Покахонтас пересекла площадку и села на свою циновку. И несколько секунд спустя пронесшийся ропот возвестил о появлении Паухэтана. Все глаза следили за ее отцом, с достоинством шествовавшим к месту великого вождя. Она наслаждалась этим зрелищем. Он выглядел великолепно: широкие, прямые плечи, лицо, самое суровое из когда-либо виденных ею, острый и в то же время надменный взгляд. Высоко вздымался его головной убор из оленьих рогов, на шее висели нити жемчуга и отшлифованных камешков. С плеч ниспадала накидка из мягчайшей белой шкуры оленя, расшитая крупным и мелким жемчугом, украшенная перьями и камнями. Ее край волочился за ним по земле. Узор на теле изображал все его земли: Веровокомоко и еще пять, которые он унаследовал, восемнадцать земель, им покоренных, а также пять рек, называвшиеся — Аппоматокс, Чикахомини, Памманки, Маттапони и Раппаханнок. Узор сообщал его имя государя и его тайное имя. Все узоры были вытатуированы.
Паухэтан величественно приблизился к своему месту, а сопровождавшие его воины и знахари рассеялись. Великий вождь поднял руку, показывая, что собирается говорить.
— Мой народ, — провозгласил он низким, властным голосом, — сегодня мы празднуем приход весны. Мы воздаем почести богам весны и богам войны. Сегодня мы приносим в их честь особую жертву.
Он указал на край площадки ближе к лесу. Там стояла группа воинов. Восемь из них были с ног до головы покрыты черной краской, кроме щек, горевших ярко-красными полосами. Двое держали большой узел. Затянув песню церемонии жертвоприношения, они двинулись вперед. В полном молчании, наполненном особым спокойствием ожидания, все смотрели на пересекавших пустое пространство мужчин. Они остановились в нескольких шагах от великого вождя и бросили узел на землю. Потом они подошли к Паухэтану и упали перед ним на колени.
Один из воинов поднялся и принес толстый церемониальный столб, немного длиннее человеческого роста, разрисованный зубчатыми полосами зеленого, красного и черного цвета и увенчанный оскалившейся резной головой. Он воткнул его в углубление перед сиденьем Паухэтана. Раздалась глухая дробь барабанов, и люди Веровокомоко поднялись на ноги.
— Идем, — позвала Мехта, потянув Покахонтас за руку. — Сначала мы должны танцевать.
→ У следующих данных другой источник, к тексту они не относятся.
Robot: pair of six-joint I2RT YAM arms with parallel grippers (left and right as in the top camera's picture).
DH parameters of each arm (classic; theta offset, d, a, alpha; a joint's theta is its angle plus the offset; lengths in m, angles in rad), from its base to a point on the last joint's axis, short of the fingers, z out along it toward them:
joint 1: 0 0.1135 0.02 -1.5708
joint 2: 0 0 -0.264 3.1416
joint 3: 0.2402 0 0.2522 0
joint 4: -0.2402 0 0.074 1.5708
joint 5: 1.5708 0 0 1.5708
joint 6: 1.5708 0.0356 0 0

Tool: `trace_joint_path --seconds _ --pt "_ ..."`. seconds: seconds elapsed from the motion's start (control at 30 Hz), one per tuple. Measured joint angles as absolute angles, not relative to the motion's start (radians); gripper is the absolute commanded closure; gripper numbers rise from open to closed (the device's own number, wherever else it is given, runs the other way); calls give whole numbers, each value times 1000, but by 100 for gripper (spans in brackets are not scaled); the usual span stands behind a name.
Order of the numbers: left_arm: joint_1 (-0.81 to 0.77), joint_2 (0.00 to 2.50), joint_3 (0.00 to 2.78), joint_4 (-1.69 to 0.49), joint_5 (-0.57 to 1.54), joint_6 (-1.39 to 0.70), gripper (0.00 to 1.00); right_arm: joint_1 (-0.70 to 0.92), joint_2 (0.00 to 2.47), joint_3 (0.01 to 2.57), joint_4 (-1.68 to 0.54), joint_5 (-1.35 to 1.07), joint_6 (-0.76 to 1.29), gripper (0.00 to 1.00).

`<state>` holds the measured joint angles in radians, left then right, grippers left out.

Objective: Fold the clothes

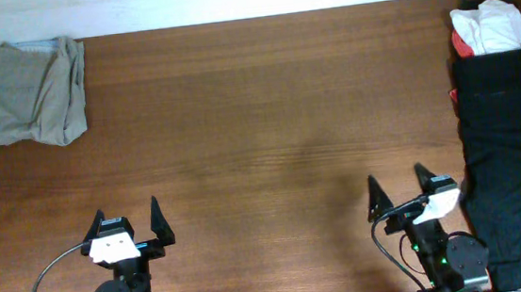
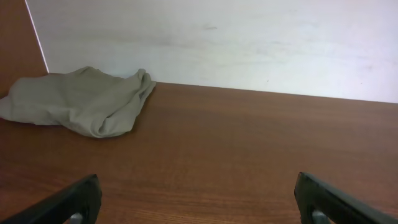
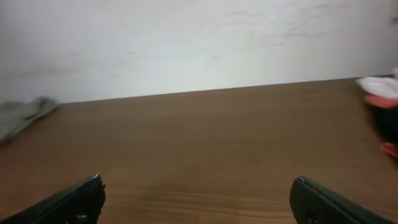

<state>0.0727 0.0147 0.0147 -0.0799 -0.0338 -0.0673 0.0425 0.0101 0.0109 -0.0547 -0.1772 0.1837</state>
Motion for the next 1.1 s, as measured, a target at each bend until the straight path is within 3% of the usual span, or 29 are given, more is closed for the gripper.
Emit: trace_joint_path --seconds 0.1,0.23,0.47,0.7,0.87,1.1 --pt "73 15 15 -80 -34 -67 1 43 10 11 -38 -406 291 1" --pt "73 15 15 -80 -34 -67 1 43 10 11 -30 -508 483 1" --pt "73 15 15 -80 -34 -67 1 43 10 11 149 -560 596 1" --pt "73 15 15 -80 -34 -67 1 43 96 232 72 -414 541 1" --pt "73 12 14 -80 -34 -67 1 43 461 596 -186 -178 356 1" --pt "73 11 14 -80 -34 -67 1 -2 1285 1240 -574 125 142 1"
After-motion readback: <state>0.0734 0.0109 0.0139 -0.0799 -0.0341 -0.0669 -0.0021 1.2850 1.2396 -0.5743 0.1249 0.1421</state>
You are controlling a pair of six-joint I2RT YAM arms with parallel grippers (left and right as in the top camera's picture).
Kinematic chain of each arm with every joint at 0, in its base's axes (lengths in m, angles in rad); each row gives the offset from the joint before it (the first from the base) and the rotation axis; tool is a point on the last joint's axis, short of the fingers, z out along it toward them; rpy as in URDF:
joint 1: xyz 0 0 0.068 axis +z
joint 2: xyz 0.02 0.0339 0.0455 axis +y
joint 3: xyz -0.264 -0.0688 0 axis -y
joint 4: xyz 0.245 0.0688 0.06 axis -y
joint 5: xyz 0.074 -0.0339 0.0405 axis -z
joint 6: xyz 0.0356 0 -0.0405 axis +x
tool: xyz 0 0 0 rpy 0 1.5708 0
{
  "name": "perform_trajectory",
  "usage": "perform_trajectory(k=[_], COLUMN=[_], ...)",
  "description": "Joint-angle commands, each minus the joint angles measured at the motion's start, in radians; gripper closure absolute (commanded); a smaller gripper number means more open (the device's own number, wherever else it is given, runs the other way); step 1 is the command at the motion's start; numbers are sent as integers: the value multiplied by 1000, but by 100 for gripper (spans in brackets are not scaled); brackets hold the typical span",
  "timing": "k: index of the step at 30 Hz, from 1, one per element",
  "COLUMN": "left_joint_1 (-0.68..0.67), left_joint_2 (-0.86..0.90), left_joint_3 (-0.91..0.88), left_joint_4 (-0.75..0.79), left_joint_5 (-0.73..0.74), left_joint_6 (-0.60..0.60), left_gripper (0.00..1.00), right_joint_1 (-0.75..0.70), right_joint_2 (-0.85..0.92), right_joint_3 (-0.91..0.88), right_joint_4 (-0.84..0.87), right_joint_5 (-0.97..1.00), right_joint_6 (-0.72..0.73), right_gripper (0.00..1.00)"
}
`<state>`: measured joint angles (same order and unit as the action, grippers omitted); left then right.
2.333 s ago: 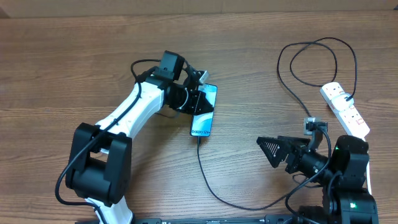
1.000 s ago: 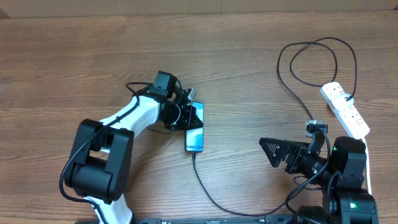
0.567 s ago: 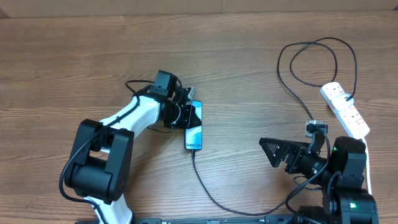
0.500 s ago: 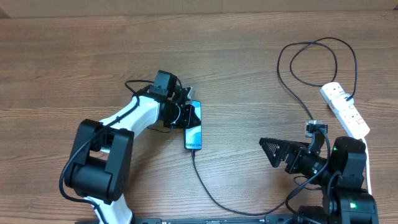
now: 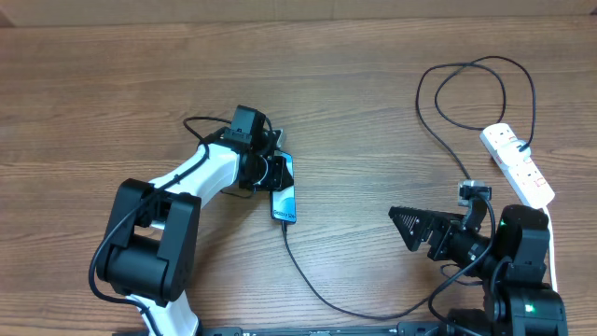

Покахонтас, поглощенная своими мыслями, покачала головой:
— Сегодня я не буду танцевать.
Вступил еще один барабан, потом другой. Звуки были глубокими и отдавались эхом, ритм учащался. Жители поселка, извиваясь в танце вокруг столба, подхватывали ритм и отбивали его ногами, удары эти отдавались в теле Покахонтас.
Жертву! — требовали барабаны. Затрещали погремушки, инструменты сияли на солнце. Флейтисты вступили и превратили ритмичную дробь в пронзительную, повторяющуюся мелодию. Жертву!
Музыка становилась все громче и громче. Похоже, танцевали все, кроме Покахонтас и Паухэтана, бесстрастно сидевшего рядом с ней. Земля содрогалась и стонала. Настойчивый бой барабанов тронул струнку глубоко внутри Покахонтас, и ее тело отозвалось на что-то извечное, на ритм, тысячелетиями переходивший в ее народе от поколения к поколению.
Внезапно последовал знак — великий вождь резко кивнул. Музыка оборвалась на середине, мгновением позже остановились танцевавшие. Все упали на колени и простерли вперед руки. Негромкий звук тяжелого дыхания заполнил воздух. Великий вождь махнул рукой, и все мужчины, женщины и дети бесшумно вернулись туда, где стояли раньше, — на край площадки для празднеств.
С мрачной торжественностью воины-индейцы подтащили узел почти к ногам Паухэтана. Теперь Покахонтас различала очертания под черно-красным одеялом. Она смотрела, как верховный жрец подходит, берет за край одеяло и срывает его.
Мужчина под одеялом сначала не двинулся, даже не заслонил глаза от солнечного света. Жрец ударил его в бок. Он вздрогнул, вытянулся и встал на ноги одним странным текучим движением. Он стоял перед великим вождем, выпрямившись, как стрела. Он был высок, и в его осанке чувствовалась гордость. Нагота делала его уязвимым по сравнению с празднично раскрашенной и богато украшенной толпой. На боку у него была длинная царапина с запекшейся кровью, никаких других отметин на его стройном теле не было.
Кто-то вздохнул. Покахонтас оглянулась. Это она вздохнула или Мехта? Или все они разом откликнулись на красоту и стать молодого монакана? Что-то в уверенном развороте его плеч, поднятом подбородке, твердой линии губ обещало, что умрет он достойно.